Look through the records, and wherever the string "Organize" turns up, copy out that line.

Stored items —
........
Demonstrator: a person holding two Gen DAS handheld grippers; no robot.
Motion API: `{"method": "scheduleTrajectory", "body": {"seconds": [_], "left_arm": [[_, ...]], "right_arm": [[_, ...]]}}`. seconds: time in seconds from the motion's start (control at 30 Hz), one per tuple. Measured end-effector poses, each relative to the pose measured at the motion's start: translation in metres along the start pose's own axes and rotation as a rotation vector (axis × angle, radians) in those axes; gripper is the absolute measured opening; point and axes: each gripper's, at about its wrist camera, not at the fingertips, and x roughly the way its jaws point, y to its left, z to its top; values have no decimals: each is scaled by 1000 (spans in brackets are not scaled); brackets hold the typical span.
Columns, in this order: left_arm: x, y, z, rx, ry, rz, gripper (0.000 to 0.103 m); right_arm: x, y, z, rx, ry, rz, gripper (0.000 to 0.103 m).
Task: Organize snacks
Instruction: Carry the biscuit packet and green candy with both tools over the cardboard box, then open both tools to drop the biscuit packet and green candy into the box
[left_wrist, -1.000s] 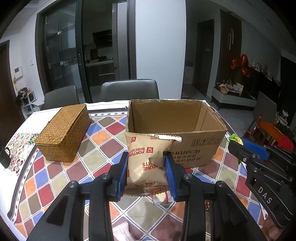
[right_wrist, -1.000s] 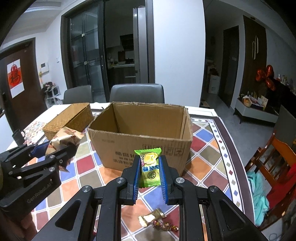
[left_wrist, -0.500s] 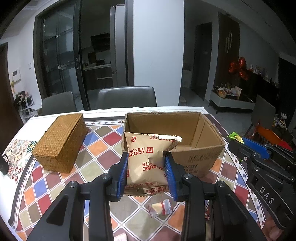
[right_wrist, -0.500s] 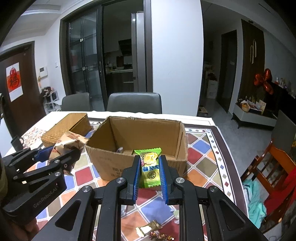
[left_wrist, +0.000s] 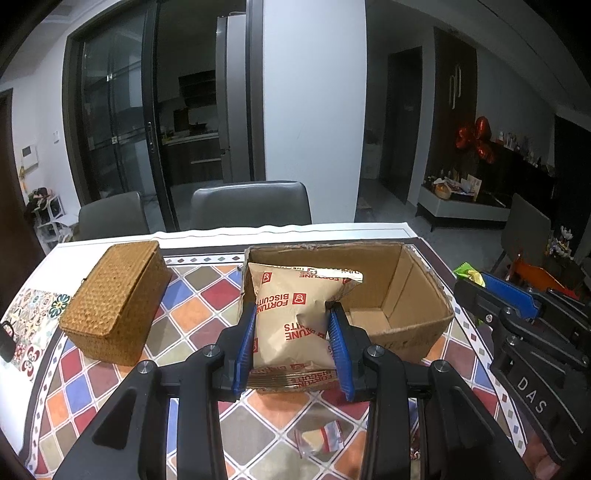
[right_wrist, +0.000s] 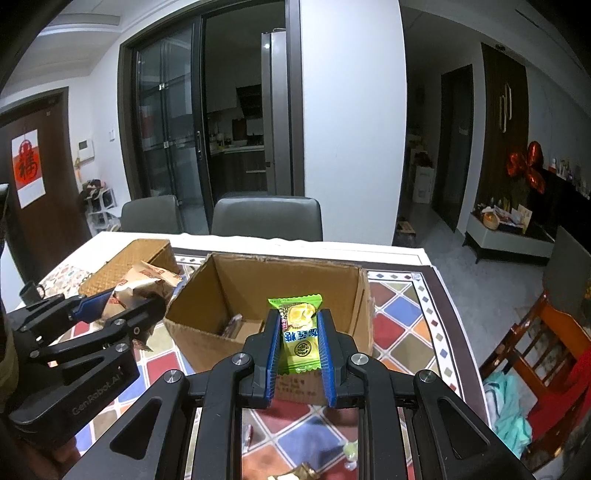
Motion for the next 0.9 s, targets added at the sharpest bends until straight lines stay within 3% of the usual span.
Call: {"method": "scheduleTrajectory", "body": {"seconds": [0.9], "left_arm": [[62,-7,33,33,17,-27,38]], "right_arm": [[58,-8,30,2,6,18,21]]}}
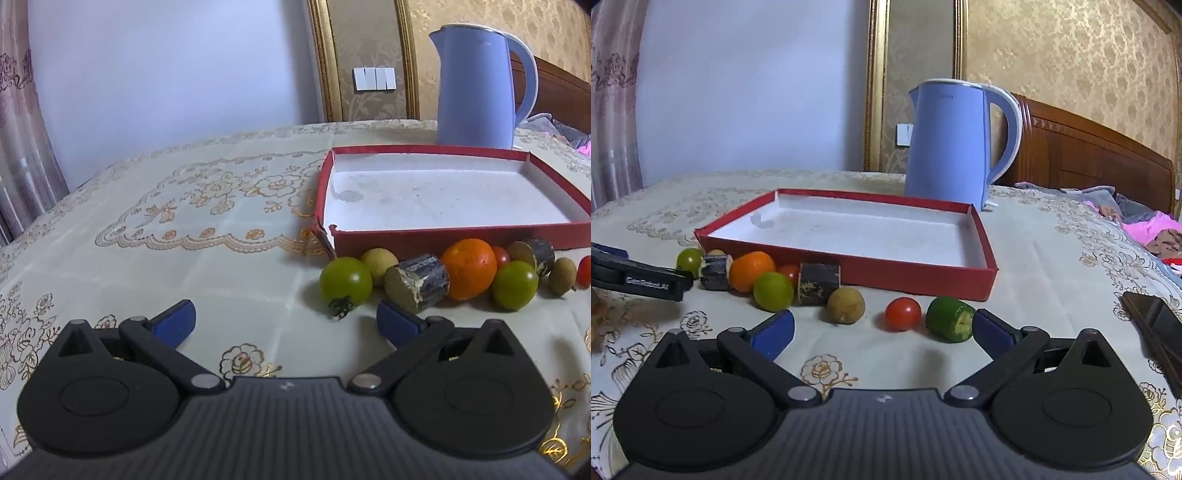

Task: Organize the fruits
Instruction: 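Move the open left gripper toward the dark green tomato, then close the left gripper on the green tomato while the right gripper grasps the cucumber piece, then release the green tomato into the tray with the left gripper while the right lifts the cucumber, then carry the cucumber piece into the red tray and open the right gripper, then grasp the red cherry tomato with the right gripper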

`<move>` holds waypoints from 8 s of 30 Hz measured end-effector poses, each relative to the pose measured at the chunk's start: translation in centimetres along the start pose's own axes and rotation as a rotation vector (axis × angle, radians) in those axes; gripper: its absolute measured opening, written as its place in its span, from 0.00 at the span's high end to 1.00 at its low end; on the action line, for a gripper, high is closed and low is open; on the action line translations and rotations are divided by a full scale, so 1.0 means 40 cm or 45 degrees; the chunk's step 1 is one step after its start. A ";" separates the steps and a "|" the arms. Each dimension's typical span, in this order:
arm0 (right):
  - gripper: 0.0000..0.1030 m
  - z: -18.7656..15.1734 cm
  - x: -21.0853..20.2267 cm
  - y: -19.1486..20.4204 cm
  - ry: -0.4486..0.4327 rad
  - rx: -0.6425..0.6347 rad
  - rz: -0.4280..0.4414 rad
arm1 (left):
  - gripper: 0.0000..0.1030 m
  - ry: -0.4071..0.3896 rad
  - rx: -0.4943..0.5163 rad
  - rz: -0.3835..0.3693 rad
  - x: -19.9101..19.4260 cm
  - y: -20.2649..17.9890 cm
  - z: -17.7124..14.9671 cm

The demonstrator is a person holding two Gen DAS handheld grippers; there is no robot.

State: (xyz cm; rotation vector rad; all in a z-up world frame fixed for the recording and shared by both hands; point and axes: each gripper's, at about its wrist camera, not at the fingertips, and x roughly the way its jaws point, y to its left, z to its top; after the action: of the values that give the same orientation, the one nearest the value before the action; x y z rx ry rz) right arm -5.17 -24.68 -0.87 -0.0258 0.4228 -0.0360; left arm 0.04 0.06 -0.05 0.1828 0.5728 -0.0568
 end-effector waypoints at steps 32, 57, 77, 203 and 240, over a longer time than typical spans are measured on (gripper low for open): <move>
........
OUTPUT FOR THIS TASK —
Task: Organize snacks
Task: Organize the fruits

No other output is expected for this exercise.